Output each entry exactly as written.
▽
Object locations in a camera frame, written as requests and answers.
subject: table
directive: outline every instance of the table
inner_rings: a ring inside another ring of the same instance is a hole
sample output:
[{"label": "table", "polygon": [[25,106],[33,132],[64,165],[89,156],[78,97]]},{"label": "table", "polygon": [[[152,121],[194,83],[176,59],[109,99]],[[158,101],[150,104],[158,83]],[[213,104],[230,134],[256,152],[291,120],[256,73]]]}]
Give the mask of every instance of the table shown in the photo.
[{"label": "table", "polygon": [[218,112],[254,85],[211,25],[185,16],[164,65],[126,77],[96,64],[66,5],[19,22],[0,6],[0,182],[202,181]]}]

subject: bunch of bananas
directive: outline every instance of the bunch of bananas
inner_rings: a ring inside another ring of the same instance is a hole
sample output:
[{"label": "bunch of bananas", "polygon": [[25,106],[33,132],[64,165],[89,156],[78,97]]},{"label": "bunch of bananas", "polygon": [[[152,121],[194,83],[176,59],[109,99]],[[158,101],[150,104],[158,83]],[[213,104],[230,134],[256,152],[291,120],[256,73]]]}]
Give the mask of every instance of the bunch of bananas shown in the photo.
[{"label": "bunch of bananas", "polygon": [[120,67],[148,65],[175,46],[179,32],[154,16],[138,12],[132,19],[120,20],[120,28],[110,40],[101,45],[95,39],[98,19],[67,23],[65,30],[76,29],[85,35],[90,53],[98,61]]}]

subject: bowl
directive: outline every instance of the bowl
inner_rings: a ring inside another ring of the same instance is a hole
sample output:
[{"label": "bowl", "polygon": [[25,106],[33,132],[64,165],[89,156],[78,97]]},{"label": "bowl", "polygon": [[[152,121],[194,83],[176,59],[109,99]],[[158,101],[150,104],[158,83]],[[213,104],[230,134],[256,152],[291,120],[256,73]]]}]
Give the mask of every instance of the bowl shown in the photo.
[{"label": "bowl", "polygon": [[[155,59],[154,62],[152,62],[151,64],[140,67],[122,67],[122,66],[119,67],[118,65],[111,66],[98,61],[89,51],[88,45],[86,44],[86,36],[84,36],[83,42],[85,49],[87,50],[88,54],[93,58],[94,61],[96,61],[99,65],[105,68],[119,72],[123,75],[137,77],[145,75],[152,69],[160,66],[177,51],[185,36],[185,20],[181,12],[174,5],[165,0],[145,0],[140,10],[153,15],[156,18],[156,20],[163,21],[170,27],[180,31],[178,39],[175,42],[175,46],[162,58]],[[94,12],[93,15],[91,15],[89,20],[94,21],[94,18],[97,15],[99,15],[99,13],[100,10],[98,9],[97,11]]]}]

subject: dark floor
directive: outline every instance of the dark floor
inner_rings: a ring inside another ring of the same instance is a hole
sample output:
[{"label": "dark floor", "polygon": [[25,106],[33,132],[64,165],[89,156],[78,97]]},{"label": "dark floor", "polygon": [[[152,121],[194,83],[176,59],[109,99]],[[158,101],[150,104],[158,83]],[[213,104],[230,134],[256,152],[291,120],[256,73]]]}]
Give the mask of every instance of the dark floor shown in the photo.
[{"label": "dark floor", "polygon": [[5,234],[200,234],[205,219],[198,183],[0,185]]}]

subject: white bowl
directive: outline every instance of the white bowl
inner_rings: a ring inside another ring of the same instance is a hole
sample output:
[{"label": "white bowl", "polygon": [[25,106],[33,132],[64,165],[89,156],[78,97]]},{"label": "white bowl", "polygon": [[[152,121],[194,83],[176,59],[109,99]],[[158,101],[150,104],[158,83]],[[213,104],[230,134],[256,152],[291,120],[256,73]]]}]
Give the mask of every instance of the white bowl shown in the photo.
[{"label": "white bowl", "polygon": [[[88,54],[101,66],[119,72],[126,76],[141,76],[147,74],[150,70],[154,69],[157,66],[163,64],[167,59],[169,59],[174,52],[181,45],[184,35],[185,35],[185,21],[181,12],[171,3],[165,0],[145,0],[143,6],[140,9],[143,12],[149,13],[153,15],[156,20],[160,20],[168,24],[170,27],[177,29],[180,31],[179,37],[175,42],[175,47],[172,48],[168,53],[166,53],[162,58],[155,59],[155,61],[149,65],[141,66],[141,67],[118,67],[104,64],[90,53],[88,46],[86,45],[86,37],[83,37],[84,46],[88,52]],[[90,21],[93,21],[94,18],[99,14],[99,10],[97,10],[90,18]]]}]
△
__WRITTEN ANSWER__
Object locations in a camera frame, written as requests and answers.
subject: table
directive: outline every instance of the table
inner_rings: a ring inside another ring of the same instance is a hole
sample output:
[{"label": "table", "polygon": [[25,106],[33,132],[64,165],[89,156],[78,97]]},{"label": "table", "polygon": [[[152,121],[194,83],[176,59],[109,99]],[[158,101],[150,104],[158,83]],[[213,104],[230,134],[256,152],[291,120],[256,73]]]}]
Give the mask of every instance of the table shown in the photo.
[{"label": "table", "polygon": [[218,112],[254,85],[211,25],[185,16],[164,65],[126,77],[96,64],[66,5],[19,22],[0,6],[0,182],[202,181]]}]

subject: bunch of bananas
directive: outline every instance of the bunch of bananas
inner_rings: a ring inside another ring of the same instance is a hole
sample output:
[{"label": "bunch of bananas", "polygon": [[25,106],[33,132],[64,165],[89,156],[78,97]]},{"label": "bunch of bananas", "polygon": [[[152,121],[194,83],[176,59],[109,99]],[[158,101],[150,104],[158,83]],[[213,104],[230,134],[256,152],[291,120],[256,73]]]}]
Give the mask of every instance of the bunch of bananas shown in the photo.
[{"label": "bunch of bananas", "polygon": [[120,67],[148,65],[175,46],[179,32],[154,16],[138,12],[132,19],[120,20],[120,28],[110,40],[101,45],[95,39],[98,19],[67,23],[65,30],[76,29],[85,35],[90,53],[98,61]]}]

subject: bowl
directive: outline every instance of the bowl
inner_rings: a ring inside another ring of the same instance is a hole
sample output:
[{"label": "bowl", "polygon": [[25,106],[33,132],[64,165],[89,156],[78,97]]},{"label": "bowl", "polygon": [[[152,121],[194,83],[176,59],[109,99]],[[158,101],[150,104],[158,83]],[[213,104],[230,134],[256,152],[291,120],[256,73]]]}]
Give the mask of every instance of the bowl shown in the photo.
[{"label": "bowl", "polygon": [[[155,59],[154,62],[152,62],[151,64],[140,67],[122,67],[122,66],[119,67],[118,65],[111,66],[98,61],[89,51],[88,45],[86,44],[86,36],[84,36],[83,42],[85,49],[87,50],[88,54],[93,58],[94,61],[96,61],[99,65],[105,68],[119,72],[123,75],[137,77],[145,75],[152,69],[160,66],[177,51],[185,36],[185,20],[181,12],[174,5],[165,0],[145,0],[140,10],[153,15],[156,18],[156,20],[163,21],[170,27],[180,31],[178,39],[175,42],[175,46],[162,58]],[[94,12],[93,15],[91,15],[89,20],[94,21],[94,18],[97,15],[99,15],[99,13],[100,10],[98,9],[97,11]]]}]

subject: dark floor
directive: outline every instance of the dark floor
inner_rings: a ring inside another ring of the same instance is a hole
sample output:
[{"label": "dark floor", "polygon": [[25,106],[33,132],[64,165],[89,156],[78,97]]},{"label": "dark floor", "polygon": [[[152,121],[194,83],[176,59],[109,99]],[[158,101],[150,104],[158,83]],[[213,104],[230,134],[256,152],[291,120],[256,73]]]}]
Give the mask of every instance of the dark floor shown in the photo.
[{"label": "dark floor", "polygon": [[5,234],[200,234],[205,219],[198,183],[0,185]]}]

subject: white bowl
directive: outline every instance of the white bowl
inner_rings: a ring inside another ring of the same instance is a hole
sample output:
[{"label": "white bowl", "polygon": [[25,106],[33,132],[64,165],[89,156],[78,97]]},{"label": "white bowl", "polygon": [[[152,121],[194,83],[176,59],[109,99]],[[158,101],[150,104],[158,83]],[[213,104],[230,134],[256,152],[291,120],[256,73]]]}]
Give the mask of every instance of the white bowl shown in the photo.
[{"label": "white bowl", "polygon": [[[88,54],[101,66],[119,72],[126,76],[141,76],[147,74],[150,70],[154,69],[157,66],[163,64],[167,59],[169,59],[174,52],[181,45],[184,35],[185,35],[185,21],[181,12],[171,3],[165,0],[145,0],[143,6],[140,9],[143,12],[149,13],[153,15],[156,20],[160,20],[168,24],[170,27],[177,29],[180,31],[179,37],[175,42],[175,47],[172,48],[168,53],[166,53],[162,58],[155,59],[155,61],[149,65],[141,66],[141,67],[118,67],[104,64],[90,53],[88,46],[86,45],[86,37],[83,37],[84,46],[88,52]],[[90,21],[93,21],[94,18],[99,14],[99,10],[97,10],[90,18]]]}]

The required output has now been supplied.